Perdue dans mes pensées, mon téléphone vibra : un SMS d’une autre amie de la fac m’attendait. Elle m’annonçait le décès récent de son père et se sentait terriblement mal de ne pas avoir passé assez de temps avec sa famille ; il était désormais trop tard. Soudain, je me suis souvenue d’être passée devant un hôpital l’autre jour et d’avoir vu un ami emmener son enfant à une visite médicale. Mon ami portait un costume, l’air paniqué, probablement après une réunion avec un client ou une audience au tribunal. Je lui ai demandé où était sa femme, et il m’a répondu qu’elle était prise par un projet et qu’il était donc le seul à s’occuper des enfants.

Je lui ai demandé comment elle était au courant de la situation de chacun. « Tout est sur les réseaux sociaux ; de nos jours, tout le monde y étale sa vie », a-t-elle répondu. Ah, donc tout est là, où chacun rivalise pour montrer à quel point il est heureux.
En parcourant les réseaux sociaux, on voit Mme A s'enregistrer dans un café chic, son sac de créateur à la main ; Mme B se plaindre des embouteillages au volant de sa nouvelle voiture de luxe ; M. C poster des photos de lui travaillant sur la plage d'un hôtel 5 étoiles ; Mme D absorbée par un projet pour sa multinationale ; et Mme E exhiber ses dernières photos en bikini, mettant en valeur sa silhouette jeune et rayonnante. Tout le monde semble débordé et possède ceci et cela… et il est certain que beaucoup, en voyant cela, se compareront à ces personnes, se sentant inférieurs et rêvant de prendre des photos similaires à publier sur leurs réseaux sociaux. Ainsi commence la course, qui s'intensifie chaque jour, car plus on est en compétition, plus on ressent le besoin de prouver son bonheur par la richesse, les possessions et l'hyperactivité.
Mais combien de personnes connaissent la vérité sur cette compétition ? Mme A est endettée par sa carte de crédit et incapable de rembourser ses dettes avec ses revenus actuels ; Mme B a contracté un prêt auprès de la banque pour acheter une voiture de luxe ; M. C a republié de vieilles photos de voyage datant de trois ans ; Mme D est harcelée par son patron et surchargée de travail ; et la cadette a exhibé des photos en bikini retouchées pour paraître plus glamour.

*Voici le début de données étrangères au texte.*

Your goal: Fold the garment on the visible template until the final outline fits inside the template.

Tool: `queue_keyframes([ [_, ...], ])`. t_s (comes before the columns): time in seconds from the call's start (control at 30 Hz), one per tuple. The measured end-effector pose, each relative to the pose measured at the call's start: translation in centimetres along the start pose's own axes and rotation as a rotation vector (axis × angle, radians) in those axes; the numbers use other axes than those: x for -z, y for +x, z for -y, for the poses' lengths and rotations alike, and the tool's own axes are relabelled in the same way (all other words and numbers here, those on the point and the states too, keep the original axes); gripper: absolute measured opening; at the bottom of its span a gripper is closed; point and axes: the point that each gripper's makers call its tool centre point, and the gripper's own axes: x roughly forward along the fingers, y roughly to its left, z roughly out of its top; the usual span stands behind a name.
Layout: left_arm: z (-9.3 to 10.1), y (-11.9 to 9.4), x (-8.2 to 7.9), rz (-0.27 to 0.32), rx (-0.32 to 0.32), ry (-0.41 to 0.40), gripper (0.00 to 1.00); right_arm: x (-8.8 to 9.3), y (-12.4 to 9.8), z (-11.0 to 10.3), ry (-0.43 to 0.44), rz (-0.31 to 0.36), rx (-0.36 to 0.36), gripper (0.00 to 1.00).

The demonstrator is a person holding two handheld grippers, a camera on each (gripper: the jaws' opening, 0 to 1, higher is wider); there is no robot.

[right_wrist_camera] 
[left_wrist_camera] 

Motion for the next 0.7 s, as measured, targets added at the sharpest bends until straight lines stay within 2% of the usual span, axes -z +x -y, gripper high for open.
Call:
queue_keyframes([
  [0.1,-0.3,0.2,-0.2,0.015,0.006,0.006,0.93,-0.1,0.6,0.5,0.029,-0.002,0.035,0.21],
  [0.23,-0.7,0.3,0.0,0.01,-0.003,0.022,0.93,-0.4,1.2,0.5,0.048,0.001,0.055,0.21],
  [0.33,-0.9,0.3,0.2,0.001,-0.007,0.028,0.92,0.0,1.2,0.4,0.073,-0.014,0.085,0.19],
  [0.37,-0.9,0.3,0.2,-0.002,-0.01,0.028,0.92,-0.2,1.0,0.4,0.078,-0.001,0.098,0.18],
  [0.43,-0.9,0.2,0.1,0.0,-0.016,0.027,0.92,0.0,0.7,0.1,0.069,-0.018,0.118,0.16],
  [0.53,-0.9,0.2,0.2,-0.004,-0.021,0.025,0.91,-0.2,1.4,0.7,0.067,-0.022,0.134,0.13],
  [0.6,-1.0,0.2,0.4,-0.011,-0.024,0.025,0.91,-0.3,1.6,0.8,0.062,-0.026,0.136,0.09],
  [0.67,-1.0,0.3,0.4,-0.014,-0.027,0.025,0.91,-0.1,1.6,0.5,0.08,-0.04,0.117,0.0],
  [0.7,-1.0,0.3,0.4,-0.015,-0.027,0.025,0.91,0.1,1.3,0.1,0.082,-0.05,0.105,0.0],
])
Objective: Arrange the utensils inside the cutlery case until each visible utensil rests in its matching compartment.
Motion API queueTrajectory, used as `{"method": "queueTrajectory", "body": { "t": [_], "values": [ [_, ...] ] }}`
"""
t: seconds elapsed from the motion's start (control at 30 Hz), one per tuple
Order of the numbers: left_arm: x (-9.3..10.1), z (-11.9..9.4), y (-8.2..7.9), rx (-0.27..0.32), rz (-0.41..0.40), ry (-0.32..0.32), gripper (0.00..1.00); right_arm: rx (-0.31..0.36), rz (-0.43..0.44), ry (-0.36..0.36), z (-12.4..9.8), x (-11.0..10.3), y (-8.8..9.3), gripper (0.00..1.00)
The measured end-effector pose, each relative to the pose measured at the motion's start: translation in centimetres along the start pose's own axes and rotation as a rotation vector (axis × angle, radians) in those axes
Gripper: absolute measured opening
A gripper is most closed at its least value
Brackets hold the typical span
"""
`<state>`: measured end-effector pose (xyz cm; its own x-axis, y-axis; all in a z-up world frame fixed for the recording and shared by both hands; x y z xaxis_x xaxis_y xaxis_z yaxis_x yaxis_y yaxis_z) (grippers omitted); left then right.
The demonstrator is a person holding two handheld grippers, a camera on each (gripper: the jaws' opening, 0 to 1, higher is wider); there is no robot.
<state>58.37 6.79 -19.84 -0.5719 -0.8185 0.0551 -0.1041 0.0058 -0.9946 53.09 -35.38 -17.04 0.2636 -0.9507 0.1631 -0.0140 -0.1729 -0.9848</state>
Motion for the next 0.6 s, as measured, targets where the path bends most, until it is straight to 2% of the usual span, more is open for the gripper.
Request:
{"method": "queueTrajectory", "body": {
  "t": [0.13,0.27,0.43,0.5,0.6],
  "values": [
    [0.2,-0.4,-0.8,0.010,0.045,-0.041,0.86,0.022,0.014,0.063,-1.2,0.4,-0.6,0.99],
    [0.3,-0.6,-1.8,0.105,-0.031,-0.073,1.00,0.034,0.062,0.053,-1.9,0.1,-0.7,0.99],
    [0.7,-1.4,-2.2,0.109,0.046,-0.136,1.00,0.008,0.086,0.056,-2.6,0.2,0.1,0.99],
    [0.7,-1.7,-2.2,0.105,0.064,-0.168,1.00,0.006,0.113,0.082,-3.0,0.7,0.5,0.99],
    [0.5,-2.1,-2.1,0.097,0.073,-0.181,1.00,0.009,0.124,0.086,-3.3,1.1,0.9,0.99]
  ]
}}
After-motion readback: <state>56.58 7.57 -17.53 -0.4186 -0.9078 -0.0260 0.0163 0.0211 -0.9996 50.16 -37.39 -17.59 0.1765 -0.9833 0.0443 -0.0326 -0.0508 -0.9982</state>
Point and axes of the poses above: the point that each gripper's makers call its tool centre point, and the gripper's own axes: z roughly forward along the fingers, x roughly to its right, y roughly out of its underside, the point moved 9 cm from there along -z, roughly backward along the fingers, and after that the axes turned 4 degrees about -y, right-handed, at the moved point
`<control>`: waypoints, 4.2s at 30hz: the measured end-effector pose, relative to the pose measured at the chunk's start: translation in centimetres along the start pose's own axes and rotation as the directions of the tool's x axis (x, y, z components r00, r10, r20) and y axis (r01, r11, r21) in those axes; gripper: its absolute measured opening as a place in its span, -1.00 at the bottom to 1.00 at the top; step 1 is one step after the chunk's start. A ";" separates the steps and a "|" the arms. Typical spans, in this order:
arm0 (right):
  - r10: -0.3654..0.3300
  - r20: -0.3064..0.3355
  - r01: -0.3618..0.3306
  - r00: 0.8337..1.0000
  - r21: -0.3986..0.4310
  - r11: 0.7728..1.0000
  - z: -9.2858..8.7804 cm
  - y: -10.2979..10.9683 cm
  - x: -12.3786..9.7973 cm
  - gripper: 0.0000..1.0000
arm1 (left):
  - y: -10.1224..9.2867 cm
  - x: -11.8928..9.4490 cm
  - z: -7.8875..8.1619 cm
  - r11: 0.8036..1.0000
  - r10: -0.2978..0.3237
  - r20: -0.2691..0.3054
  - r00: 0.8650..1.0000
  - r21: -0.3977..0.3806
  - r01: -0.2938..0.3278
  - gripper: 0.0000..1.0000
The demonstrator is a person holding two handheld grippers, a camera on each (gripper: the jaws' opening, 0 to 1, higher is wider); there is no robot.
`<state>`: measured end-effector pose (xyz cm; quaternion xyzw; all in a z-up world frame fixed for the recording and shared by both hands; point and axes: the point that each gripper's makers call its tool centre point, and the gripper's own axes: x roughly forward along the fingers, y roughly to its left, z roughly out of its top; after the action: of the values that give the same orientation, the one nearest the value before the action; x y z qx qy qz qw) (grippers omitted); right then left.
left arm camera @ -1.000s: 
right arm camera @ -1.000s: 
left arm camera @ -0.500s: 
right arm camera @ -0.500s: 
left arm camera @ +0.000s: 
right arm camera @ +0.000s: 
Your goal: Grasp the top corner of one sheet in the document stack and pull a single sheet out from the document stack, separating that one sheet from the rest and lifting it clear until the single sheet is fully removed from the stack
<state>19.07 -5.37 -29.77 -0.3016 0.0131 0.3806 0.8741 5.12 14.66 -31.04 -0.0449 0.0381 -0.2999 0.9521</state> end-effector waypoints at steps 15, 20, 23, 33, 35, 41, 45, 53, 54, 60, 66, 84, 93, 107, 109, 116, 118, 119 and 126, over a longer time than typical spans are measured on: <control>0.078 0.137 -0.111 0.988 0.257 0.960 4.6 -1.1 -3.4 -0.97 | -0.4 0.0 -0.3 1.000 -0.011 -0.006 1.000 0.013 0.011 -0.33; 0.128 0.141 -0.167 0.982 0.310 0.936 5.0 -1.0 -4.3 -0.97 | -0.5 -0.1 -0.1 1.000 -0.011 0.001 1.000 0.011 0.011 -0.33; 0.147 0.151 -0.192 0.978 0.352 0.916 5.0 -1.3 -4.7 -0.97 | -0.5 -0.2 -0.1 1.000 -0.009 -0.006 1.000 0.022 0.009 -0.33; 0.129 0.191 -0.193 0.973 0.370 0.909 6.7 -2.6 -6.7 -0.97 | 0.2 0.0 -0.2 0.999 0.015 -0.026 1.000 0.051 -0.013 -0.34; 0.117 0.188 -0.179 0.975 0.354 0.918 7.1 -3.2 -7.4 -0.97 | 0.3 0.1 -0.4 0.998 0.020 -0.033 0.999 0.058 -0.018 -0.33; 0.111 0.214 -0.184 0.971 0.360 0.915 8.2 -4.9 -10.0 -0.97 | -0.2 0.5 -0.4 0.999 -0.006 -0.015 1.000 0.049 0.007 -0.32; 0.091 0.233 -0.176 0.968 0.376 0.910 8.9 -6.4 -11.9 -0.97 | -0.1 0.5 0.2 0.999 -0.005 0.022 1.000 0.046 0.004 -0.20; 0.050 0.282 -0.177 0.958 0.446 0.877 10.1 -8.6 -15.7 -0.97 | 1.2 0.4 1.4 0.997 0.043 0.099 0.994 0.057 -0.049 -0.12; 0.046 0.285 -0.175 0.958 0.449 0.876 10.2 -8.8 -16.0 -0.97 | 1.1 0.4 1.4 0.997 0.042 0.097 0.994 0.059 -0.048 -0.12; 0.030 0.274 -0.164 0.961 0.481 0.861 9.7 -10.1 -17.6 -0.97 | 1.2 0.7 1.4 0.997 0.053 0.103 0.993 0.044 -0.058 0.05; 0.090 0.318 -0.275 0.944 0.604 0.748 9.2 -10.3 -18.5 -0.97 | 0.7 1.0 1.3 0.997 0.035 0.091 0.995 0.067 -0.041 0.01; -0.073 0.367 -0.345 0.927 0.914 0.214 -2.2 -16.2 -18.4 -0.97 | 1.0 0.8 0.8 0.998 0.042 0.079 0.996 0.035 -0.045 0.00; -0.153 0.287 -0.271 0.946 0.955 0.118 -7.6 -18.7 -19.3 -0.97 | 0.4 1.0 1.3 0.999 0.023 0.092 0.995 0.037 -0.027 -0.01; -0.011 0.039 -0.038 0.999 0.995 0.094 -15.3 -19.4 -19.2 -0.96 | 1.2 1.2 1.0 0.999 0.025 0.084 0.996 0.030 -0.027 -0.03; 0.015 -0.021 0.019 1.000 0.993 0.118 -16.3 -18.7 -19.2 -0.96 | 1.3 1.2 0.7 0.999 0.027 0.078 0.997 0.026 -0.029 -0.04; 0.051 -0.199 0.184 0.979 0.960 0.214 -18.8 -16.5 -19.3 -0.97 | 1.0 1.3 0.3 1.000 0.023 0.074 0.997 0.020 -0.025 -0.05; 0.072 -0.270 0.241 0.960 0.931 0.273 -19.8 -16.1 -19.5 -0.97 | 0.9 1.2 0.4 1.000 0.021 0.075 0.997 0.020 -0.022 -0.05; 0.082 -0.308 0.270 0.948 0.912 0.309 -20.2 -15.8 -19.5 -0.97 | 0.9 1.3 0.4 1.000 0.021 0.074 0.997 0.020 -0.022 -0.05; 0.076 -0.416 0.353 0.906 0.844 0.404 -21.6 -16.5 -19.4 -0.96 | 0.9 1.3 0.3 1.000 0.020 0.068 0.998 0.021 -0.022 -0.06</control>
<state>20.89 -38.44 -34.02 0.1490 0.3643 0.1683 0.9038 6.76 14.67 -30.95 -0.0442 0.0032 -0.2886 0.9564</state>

Personne ne connaît ces réalités ; on ne perçoit que la surface du problème et on croit que le bonheur est facile. On se compare alors aux autres et on se blâme d'être mauvais. D'autres se sentent sous pression et tentent par tous les moyens de « réussir » pour ressembler aux autres sur les réseaux sociaux, en oubliant leur vie réelle. C'est une nouvelle forme de pression qui s'ajoute aux pressions « traditionnelles » de la vie.
Un jour, une amie a demandé à son mari de rentrer plus tôt pour récupérer leur enfant, puis m'a dit au revoir précipitamment pour rejoindre son groupe d'amies « chics » pour un thé. « Ça fait longtemps que je n'ai pas posté de photo, l'endroit est magnifique », a-t-elle dit avant de partir. Quelques minutes plus tard, j'ai vu une superbe photo de thé et de pâtisseries qu'elle avait publiée, accompagnée d'un commentaire disant que les pâtisseries étaient délicieuses. Je lui ai demandé si c'était vraiment le cas, et elle a répondu : « Affreux, que du sucre. » J'étais un peu déçue, mais cela m'a fait comprendre qu'aujourd'hui, il faut réfléchir avant d'ajouter les pressions que l'on subit à sa liste de sources de stress, sinon on risque de se laisser entraîner malgré soi dans la course au bonheur sur les réseaux sociaux.